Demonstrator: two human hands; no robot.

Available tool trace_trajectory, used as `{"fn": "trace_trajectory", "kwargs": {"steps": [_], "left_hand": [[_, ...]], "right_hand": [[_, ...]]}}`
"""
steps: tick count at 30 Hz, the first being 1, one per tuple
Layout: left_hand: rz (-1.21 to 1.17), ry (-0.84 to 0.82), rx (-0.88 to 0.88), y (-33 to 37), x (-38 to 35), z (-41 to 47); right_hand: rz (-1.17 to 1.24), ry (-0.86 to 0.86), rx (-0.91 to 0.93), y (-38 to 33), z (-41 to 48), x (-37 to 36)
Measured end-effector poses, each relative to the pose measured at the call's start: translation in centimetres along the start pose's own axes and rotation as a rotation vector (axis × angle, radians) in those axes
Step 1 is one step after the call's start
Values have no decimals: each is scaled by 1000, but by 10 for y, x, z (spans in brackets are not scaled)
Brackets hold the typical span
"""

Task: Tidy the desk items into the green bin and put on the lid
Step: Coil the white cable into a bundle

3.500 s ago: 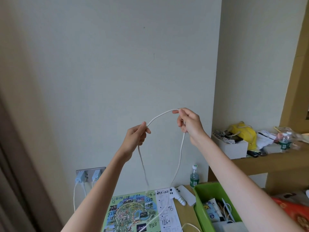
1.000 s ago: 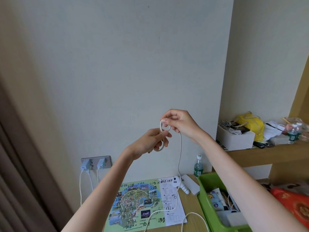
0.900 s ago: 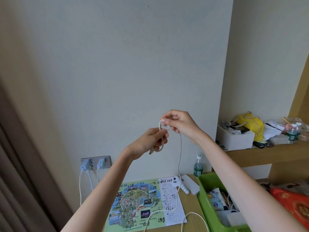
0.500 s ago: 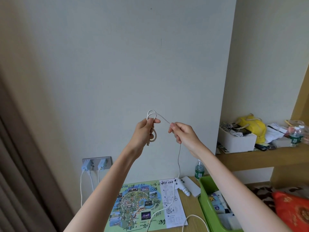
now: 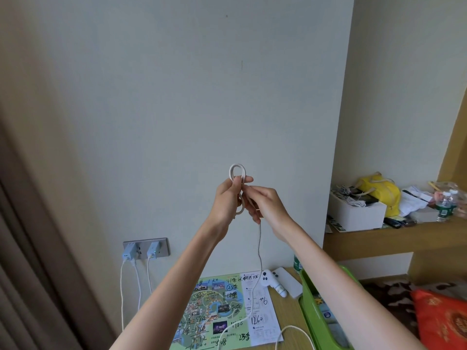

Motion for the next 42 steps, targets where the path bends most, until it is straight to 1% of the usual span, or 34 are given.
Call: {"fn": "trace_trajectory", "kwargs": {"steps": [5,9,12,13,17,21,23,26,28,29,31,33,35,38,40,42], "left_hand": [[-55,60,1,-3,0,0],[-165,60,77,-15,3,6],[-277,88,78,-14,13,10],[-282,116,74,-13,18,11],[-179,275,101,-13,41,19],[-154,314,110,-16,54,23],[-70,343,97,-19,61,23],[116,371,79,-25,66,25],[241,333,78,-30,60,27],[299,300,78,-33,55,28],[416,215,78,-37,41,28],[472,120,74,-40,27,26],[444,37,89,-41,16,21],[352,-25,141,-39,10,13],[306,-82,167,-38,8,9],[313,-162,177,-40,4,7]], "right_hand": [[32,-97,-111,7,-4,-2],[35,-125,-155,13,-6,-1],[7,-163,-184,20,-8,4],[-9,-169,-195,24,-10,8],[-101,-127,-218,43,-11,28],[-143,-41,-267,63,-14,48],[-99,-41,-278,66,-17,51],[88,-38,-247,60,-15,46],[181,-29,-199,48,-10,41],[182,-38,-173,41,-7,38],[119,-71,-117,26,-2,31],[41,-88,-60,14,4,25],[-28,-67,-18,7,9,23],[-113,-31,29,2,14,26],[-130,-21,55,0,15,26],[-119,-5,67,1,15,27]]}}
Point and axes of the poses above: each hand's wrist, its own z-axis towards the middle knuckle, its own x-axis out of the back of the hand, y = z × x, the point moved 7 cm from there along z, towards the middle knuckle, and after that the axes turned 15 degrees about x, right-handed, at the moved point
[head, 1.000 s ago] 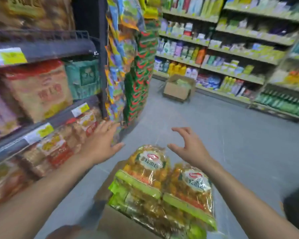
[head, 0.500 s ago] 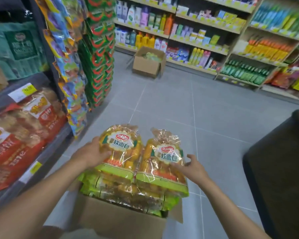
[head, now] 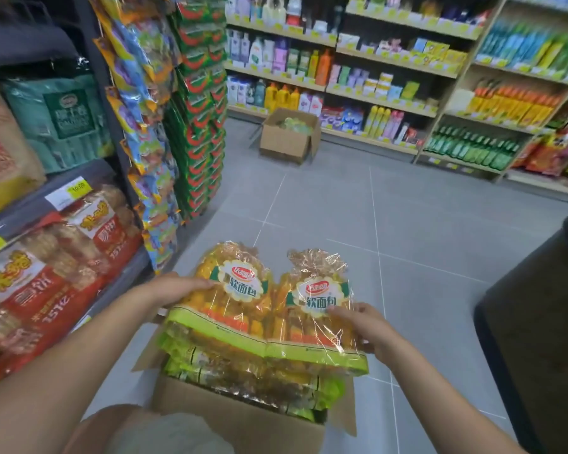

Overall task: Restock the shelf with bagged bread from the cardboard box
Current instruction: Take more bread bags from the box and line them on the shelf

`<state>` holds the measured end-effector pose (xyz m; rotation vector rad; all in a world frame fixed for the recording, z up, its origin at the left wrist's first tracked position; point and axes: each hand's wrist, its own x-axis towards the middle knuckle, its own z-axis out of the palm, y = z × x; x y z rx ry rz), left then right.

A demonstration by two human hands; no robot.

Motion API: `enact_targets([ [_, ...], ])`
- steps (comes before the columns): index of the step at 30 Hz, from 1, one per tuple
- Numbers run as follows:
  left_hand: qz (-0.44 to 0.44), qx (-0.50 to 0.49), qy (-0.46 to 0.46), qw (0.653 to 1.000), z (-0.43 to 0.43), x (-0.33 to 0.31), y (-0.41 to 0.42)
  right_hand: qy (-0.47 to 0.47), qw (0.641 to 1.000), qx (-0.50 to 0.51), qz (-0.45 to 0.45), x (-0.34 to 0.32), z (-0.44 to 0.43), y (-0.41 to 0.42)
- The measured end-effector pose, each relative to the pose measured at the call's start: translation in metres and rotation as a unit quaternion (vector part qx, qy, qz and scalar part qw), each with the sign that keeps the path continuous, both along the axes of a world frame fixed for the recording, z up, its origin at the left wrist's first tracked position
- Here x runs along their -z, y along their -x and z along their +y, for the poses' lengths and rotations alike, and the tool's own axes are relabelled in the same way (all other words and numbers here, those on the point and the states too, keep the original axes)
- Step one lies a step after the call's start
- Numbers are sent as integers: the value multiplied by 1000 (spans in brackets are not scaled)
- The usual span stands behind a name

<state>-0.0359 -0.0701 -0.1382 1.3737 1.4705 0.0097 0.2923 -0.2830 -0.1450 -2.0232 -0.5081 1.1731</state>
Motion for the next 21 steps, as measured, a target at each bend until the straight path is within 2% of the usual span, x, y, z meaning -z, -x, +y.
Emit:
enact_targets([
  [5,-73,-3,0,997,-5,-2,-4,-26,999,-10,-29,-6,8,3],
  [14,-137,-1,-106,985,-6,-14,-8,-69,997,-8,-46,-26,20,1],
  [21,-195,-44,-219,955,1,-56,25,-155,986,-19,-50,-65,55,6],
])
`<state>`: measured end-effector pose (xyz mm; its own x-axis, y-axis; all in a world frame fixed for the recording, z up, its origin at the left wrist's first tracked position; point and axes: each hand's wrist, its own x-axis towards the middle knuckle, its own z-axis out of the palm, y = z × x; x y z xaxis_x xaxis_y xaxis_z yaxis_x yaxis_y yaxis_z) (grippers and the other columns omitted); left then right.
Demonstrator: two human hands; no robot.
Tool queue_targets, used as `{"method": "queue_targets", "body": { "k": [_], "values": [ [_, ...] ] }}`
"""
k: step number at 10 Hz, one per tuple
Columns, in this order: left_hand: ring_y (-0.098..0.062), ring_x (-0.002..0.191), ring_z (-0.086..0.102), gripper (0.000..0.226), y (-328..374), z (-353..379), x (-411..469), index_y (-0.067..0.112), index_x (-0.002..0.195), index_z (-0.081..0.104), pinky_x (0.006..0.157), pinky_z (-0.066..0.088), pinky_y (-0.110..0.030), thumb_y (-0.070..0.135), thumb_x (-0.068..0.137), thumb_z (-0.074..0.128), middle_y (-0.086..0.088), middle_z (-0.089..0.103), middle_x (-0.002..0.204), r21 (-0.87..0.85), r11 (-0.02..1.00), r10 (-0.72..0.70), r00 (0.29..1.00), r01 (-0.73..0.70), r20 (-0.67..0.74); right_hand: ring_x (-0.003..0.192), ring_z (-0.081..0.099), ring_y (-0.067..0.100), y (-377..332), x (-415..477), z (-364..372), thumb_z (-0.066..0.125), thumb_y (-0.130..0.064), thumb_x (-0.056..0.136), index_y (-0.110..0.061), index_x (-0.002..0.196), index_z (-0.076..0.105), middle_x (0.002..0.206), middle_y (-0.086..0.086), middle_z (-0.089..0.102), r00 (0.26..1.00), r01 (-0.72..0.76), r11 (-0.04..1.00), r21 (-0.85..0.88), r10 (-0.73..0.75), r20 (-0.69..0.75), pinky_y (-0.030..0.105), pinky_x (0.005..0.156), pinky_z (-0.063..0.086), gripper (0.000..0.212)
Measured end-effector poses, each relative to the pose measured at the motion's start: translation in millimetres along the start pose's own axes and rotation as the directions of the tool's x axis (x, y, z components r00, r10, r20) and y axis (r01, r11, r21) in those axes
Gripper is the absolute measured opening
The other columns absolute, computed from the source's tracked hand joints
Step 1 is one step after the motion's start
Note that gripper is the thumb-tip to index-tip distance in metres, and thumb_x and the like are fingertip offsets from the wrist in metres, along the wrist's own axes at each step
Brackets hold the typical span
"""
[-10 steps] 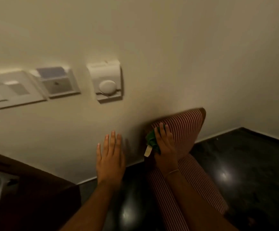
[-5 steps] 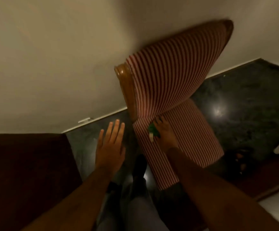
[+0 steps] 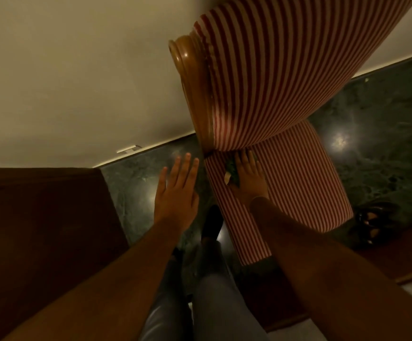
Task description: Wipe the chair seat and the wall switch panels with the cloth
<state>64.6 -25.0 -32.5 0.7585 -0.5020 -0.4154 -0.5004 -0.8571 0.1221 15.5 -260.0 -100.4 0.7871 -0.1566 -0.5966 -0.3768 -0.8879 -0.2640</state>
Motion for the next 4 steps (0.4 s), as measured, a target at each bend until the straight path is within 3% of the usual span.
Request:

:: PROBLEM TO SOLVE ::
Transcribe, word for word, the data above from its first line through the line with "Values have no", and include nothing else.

:: SOLUTION FOR THIS TASK ::
Demonstrator: two human hands; no robot.

Available tool trace_trajectory, used as `{"fn": "trace_trajectory", "kwargs": {"steps": [_], "left_hand": [[_, ...]], "right_hand": [[_, ...]]}}`
"""
steps: tick count at 30 Hz, the first being 1, one per tuple
Layout: left_hand: rz (-1.21 to 1.17), ry (-0.84 to 0.82), rx (-0.88 to 0.88), y (-33 to 37), x (-38 to 35), z (-41 to 47); right_hand: rz (-1.17 to 1.24), ry (-0.86 to 0.86), rx (-0.91 to 0.93), y (-38 to 33), z (-41 to 48), x (-37 to 36)
Measured end-effector poses, each relative to the pose measured at the call's start: translation in centimetres along the start pose's own axes and rotation as a rotation vector (axis × angle, radians) in those axes
Step 1 is one step after the call's start
Values have no decimals: each is scaled by 1000, but by 10 for y, x, z (spans in brackets are not scaled)

No further answer is required.